This week I continued my work I started last week with the AtlasNet generative autoencoder network. While I have not yet achieved satisfactory results, I did make some important understandings this week that helped me understand the network better.
Scaling training up to all meshes
Last week I ran for 120 epochs of training using a limited selection of 3 meshes from the 30 sword dataset I created before. This week I started off by training on all 30 meshes. I had to normalize each of the meshes as before, but once this was done training took only 8-10 minutes. However, looking at the results I was surprised to find that almost all sword models were reconstructed like the one I tested last week, with only some slight variations.
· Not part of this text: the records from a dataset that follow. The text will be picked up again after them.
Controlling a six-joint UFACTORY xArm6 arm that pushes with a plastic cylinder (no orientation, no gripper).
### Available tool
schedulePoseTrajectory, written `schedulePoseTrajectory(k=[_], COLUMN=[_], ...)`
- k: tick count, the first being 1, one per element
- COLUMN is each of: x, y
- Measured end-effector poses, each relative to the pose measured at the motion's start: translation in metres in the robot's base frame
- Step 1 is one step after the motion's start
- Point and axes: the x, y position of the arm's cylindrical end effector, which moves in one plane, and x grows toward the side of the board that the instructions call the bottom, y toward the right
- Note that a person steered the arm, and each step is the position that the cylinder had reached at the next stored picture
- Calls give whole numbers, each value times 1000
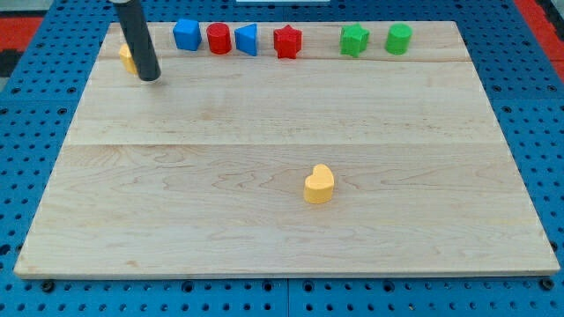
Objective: Move your arm right to the yellow heart
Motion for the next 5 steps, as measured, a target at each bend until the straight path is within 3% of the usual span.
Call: schedulePoseTrajectory(k=[1, 3, 4, 5], x=[-20, -63, -59, 24], y=[-26, -8, -6, 66])
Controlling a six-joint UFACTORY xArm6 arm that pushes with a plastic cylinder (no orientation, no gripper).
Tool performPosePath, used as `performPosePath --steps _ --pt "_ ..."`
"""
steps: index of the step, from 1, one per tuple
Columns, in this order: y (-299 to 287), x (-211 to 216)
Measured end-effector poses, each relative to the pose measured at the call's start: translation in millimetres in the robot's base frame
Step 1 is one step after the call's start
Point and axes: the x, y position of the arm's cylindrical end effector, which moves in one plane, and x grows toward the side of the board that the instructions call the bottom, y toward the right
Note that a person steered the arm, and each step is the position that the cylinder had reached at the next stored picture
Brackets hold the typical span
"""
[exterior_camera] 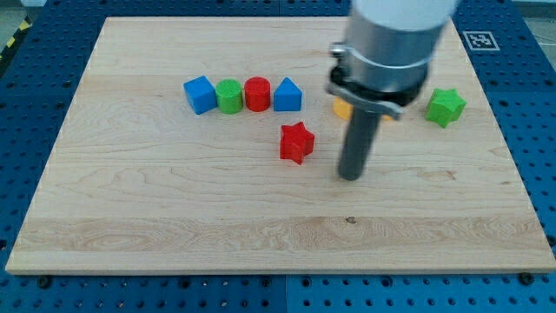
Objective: Move the red star diagonally bottom left to the red circle
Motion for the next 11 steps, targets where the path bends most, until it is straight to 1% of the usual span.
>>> performPosePath --steps 1,2,3,4,5,7,8,10,11 --pt "-9 -7" --pt "14 -13" --pt "28 -40" --pt "17 -62" --pt "-11 -58" --pt "19 -45" --pt "-3 -41" --pt "-128 -37" --pt "-156 -37"
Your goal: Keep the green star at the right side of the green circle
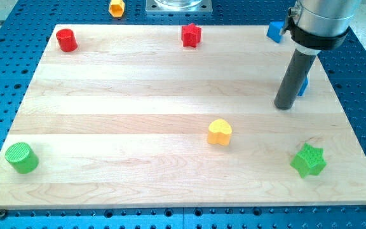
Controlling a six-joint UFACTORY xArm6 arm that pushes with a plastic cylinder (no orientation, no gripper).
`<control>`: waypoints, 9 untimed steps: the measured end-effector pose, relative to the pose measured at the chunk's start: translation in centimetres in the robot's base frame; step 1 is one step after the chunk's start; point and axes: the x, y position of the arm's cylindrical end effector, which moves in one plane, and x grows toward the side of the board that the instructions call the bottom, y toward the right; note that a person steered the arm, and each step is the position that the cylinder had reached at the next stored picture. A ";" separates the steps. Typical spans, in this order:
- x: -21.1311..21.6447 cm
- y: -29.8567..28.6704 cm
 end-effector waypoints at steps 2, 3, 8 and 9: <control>0.6 -0.1; 1.3 -0.1; 0.7 -2.1; 0.7 -2.1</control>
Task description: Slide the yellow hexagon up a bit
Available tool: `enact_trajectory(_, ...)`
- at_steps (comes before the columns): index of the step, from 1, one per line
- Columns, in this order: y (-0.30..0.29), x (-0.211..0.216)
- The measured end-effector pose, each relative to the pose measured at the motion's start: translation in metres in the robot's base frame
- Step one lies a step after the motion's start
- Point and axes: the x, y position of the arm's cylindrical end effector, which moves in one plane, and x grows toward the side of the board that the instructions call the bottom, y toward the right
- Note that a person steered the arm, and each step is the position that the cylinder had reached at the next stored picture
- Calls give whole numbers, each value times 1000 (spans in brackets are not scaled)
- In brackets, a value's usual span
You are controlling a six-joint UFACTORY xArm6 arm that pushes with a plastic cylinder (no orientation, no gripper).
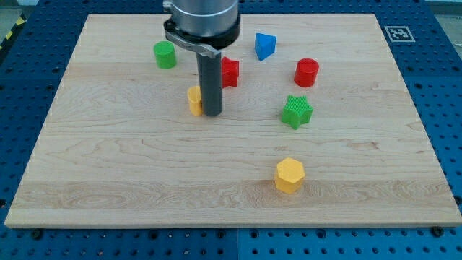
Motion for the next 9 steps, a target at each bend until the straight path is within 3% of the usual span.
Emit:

This seemed to disregard features such as large curves in the blade that I would have thought would affect the mesh shape.
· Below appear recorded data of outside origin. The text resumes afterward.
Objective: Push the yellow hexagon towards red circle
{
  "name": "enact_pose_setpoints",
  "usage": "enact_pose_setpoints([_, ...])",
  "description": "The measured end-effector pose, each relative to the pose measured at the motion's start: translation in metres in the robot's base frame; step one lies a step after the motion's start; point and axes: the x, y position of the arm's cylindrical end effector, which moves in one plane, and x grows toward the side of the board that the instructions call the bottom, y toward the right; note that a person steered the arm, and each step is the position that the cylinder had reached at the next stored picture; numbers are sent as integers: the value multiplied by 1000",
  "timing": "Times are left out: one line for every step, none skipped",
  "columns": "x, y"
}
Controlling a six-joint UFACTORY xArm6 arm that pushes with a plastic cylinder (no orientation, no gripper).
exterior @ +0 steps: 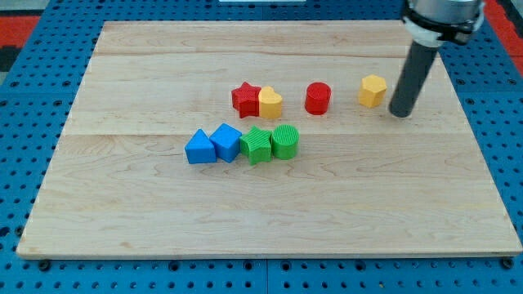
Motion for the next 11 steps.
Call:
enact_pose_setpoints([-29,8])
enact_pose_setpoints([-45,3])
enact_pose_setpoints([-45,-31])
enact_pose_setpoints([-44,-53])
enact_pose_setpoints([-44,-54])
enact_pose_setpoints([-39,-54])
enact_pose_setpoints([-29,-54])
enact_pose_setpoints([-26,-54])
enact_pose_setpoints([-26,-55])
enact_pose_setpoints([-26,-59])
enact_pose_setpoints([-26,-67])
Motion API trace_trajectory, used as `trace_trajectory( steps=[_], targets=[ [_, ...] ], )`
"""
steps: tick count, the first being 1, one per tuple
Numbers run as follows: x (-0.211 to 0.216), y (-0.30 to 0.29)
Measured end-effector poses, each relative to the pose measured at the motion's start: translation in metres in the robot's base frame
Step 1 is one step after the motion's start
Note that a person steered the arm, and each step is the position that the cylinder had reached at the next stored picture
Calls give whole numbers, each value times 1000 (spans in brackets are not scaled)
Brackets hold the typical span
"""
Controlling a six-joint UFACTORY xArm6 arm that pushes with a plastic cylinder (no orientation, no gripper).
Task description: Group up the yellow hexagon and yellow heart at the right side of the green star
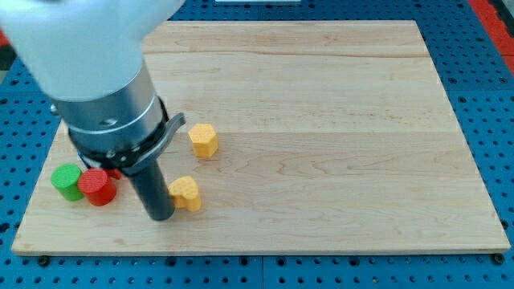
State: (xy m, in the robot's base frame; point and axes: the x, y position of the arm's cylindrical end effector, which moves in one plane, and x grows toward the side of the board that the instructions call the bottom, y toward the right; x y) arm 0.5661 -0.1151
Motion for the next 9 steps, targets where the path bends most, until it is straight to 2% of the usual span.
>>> trace_trajectory(
  steps=[1, 3, 9],
  targets=[
    [-7, 27],
    [5, 35],
    [-55, 54]
  ],
)
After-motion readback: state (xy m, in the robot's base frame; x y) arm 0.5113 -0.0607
Next, I tried training on a single mesh repeated, thinking I could attempt to force overfitting to at least see if the network would learn to reconstruct that one mesh. However even in this case the reconstructed mesh looked the same as before. Confused, I decided to try training on some of the original data instead, choosing the plane category.
I trained on 40 different planes and was shocked to find that the network output a (comparatively) near-perfect reconstruction at the end. This was even with fairly significant intra-category variance in mesh shapes, such as spy planes, biplanes, and jetplanes. Continuing this investigation, I tried a similar tactic as before and trained with just a single biplane mesh duplicated, and got similarly impressive results.
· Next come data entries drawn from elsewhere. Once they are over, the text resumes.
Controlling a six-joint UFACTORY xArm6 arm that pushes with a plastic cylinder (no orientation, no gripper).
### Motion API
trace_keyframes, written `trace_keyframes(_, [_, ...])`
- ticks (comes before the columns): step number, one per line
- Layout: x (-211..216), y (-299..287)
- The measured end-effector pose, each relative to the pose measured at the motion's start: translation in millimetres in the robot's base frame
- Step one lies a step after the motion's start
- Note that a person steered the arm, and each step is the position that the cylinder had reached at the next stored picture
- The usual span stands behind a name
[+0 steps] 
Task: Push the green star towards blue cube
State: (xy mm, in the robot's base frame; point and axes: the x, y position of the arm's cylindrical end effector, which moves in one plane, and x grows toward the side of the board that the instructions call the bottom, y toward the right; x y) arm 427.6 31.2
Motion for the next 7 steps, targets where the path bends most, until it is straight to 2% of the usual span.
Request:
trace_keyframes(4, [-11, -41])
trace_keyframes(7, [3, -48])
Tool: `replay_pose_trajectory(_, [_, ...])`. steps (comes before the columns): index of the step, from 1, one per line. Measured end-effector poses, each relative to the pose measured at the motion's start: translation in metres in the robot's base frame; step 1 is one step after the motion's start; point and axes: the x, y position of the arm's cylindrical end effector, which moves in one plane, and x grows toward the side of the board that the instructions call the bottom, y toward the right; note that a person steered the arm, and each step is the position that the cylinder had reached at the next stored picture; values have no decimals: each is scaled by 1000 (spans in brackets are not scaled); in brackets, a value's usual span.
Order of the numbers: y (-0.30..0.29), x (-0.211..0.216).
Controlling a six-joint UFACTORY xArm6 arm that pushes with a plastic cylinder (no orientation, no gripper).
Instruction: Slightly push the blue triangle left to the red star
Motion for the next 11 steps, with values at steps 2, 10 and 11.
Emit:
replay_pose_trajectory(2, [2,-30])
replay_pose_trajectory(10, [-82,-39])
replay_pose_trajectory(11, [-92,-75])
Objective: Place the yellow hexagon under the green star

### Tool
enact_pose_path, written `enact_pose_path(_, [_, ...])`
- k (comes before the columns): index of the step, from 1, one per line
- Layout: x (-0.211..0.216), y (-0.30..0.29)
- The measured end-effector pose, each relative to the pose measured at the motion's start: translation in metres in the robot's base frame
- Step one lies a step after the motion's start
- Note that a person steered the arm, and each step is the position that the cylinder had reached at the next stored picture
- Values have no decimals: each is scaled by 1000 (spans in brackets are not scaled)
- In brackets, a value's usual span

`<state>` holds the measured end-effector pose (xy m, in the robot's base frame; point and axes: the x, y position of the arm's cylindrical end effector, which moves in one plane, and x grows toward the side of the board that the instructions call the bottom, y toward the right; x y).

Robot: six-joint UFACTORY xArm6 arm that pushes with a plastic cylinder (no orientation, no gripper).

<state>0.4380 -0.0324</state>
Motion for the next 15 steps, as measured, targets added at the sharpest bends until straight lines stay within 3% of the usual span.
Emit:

At this point, I began suspecting that somehow a pre-trained version of the network was being used, or at least aspects of it, and that this was causing it to perform unreasonably well on sample meshes. I tried removing files from the
trained_models folder, and after some tries eventually realized I was right. My mistake was that every time I trained the network, a new file was posted in the
log folder, but I was using the same pre-trained network every single time.
This put all of the previous results into perspective, such as why all swords were coming out nearly the same (the network was never trained on swords) and why the planes were all reconstructed very well (the network was trained on planes!)
Now that I understood what was wrong, I was able to switch to using the trained networks and test those results. Unfortunately, those were not necessarily great. Essentially the way that AtlasNet works is by sampling several points in 3D space as the locations of “primitives” in an imaginary 2D atlas (like a texture atlas).
A certain amount of points are assigned to each primitive, and these points gradually learn to spread out over time to match the training point cloud and decrease the model loss.
However, in my experiments these points did not seem to spread out nearly fast enough, and at the end I was left with several disjointed planes. I attempted nearly doubling the number of epochs as well as quadrupling the number of learnable primitives, but none of these steps led to the model learning any better representations.
Even though I did not make groundbreaking progress this week, though my mistake and realization I came to understand how AtlasNet works and that, if I can train it right, could give me very impressive results as seen with the planes. On the GitHub page the paper author recommends to another person that they have at least 1,000 examples if they are training their own data; I had only 30 at most. Thus at the start of this next week I plan to take time to expand the scope of my dataset (which will take a good deal of time). However, I think before this I should try training and reconstructing from a dataset of around 1,000 of the planes or other sample data to make sure that this would actually work before I put in all that effort. If the results are good, this may be what will let me unlock the true potential of the AtlasNet network.